• [WHAT YOU NEED TO DO]
Only the lines from the one containing "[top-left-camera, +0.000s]" to the end of the records belong in the copy. Reproduce them word for word and drop the pictures.

• [DATASET EXTRACT]
- - -

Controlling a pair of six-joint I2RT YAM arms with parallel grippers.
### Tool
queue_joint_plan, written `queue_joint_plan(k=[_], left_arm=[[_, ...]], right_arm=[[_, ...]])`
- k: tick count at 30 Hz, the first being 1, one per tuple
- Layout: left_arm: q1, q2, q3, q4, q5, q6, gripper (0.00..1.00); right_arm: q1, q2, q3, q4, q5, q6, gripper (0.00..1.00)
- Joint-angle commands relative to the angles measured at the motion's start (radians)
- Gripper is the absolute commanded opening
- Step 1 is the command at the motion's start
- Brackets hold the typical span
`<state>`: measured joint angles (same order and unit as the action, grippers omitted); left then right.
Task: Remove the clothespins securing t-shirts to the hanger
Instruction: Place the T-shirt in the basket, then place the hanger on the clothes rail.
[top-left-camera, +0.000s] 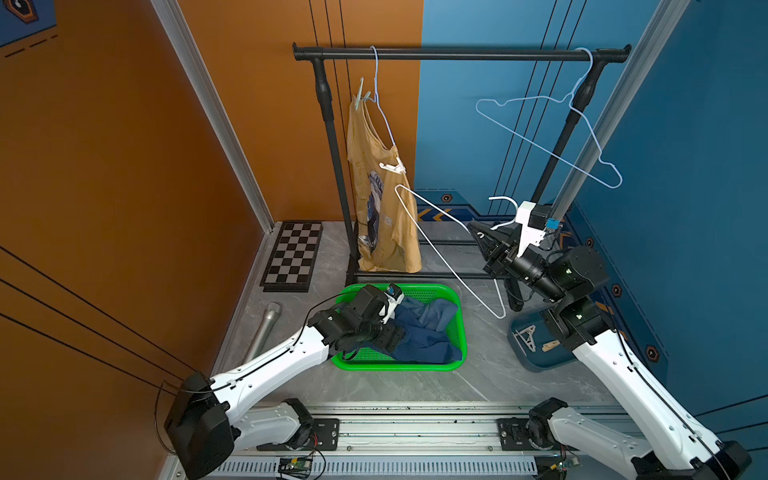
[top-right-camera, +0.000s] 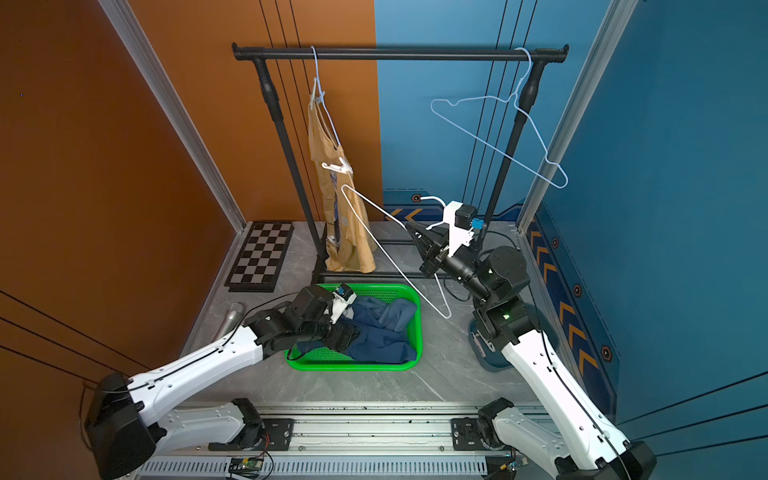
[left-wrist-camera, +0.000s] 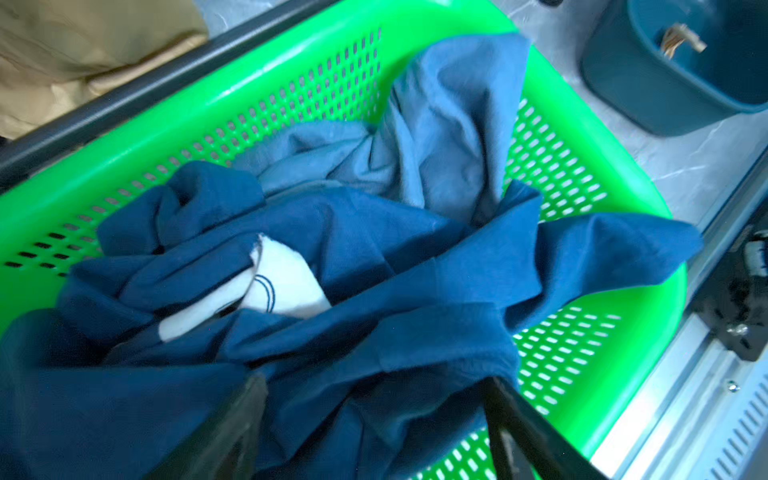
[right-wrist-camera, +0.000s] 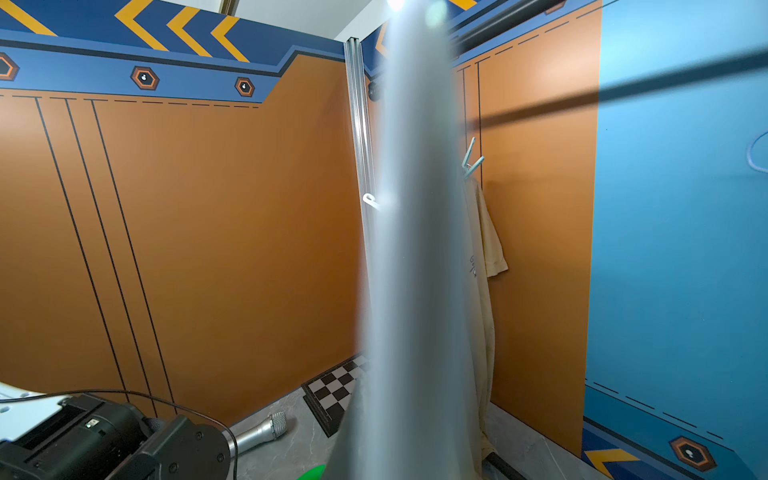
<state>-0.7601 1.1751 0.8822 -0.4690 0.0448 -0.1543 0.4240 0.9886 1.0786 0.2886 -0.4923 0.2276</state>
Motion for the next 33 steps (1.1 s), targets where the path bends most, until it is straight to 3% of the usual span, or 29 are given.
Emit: queue_joint_plan(k=[1,10,15,24,29,33], left_arm=[[-0.006,-0.019,0.023,-0.041,-0.013,0.023,0.92],[-0.032,-0.041,0.092,-0.13,-0.096,0.11,0.95],[-0.062,-0.078,0.18,-0.123,-0.152,0.271,0.95],[-0.065,-0.145,0.162,0.156,-0.21,0.579,0.89],[-0.042,-0.138,0.063,0.481,-0.055,0.732,0.78],[-0.033,-0.05,0.113,0.532,0.045,0.775,0.73]], right_arm=[[-0.008,-0.053,-0.01,-0.061,-0.005,-0.033,0.0],[-0.011,-0.123,-0.035,-0.191,-0.017,-0.073,0.0],[-0.01,-0.159,-0.045,-0.298,-0.047,-0.109,0.0],[0.024,-0.202,-0.082,-0.483,-0.041,-0.129,0.0],[0.072,-0.187,-0.045,-0.645,0.07,-0.171,0.0],[0.099,-0.159,0.018,-0.776,0.162,-0.183,0.0]])
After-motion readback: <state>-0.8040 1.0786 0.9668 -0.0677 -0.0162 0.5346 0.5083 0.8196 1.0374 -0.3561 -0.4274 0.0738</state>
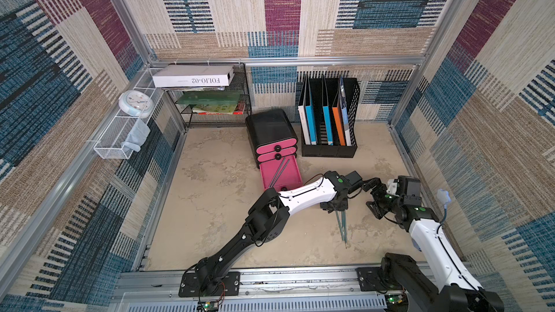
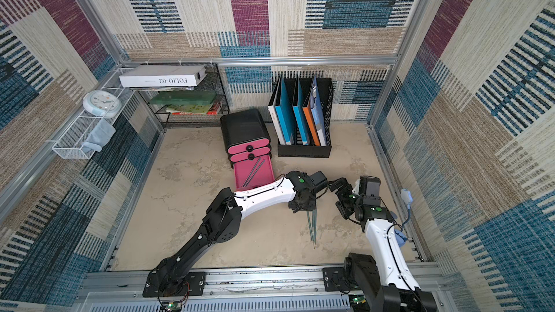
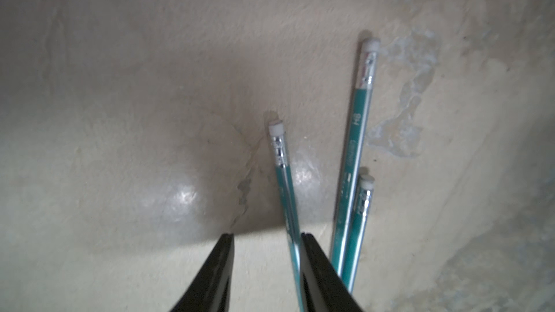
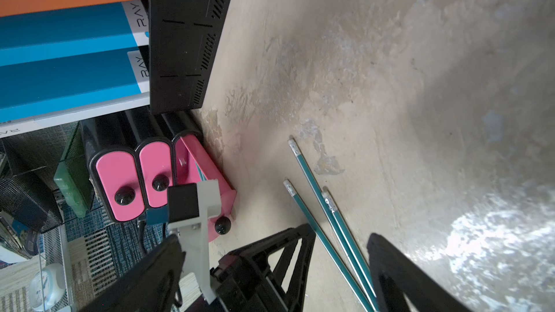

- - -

• [TASK OUTPUT]
[top-left-camera, +0.000s] 
[top-right-camera, +0.000s] 
[left-wrist-camera, +0.000s] 
[right-wrist-camera, +0.000s] 
<state>-0.7601 1.1751 0.8822 -0.4690 0.0448 -0.1543 0.4240 0.9886 1.0786 0.2886 -0.4923 0.2276</state>
Motion for the next 33 steps (1.1 s), targets where the path bends most, until it is straight to 3% of the usual span, or 29 are given.
Emit: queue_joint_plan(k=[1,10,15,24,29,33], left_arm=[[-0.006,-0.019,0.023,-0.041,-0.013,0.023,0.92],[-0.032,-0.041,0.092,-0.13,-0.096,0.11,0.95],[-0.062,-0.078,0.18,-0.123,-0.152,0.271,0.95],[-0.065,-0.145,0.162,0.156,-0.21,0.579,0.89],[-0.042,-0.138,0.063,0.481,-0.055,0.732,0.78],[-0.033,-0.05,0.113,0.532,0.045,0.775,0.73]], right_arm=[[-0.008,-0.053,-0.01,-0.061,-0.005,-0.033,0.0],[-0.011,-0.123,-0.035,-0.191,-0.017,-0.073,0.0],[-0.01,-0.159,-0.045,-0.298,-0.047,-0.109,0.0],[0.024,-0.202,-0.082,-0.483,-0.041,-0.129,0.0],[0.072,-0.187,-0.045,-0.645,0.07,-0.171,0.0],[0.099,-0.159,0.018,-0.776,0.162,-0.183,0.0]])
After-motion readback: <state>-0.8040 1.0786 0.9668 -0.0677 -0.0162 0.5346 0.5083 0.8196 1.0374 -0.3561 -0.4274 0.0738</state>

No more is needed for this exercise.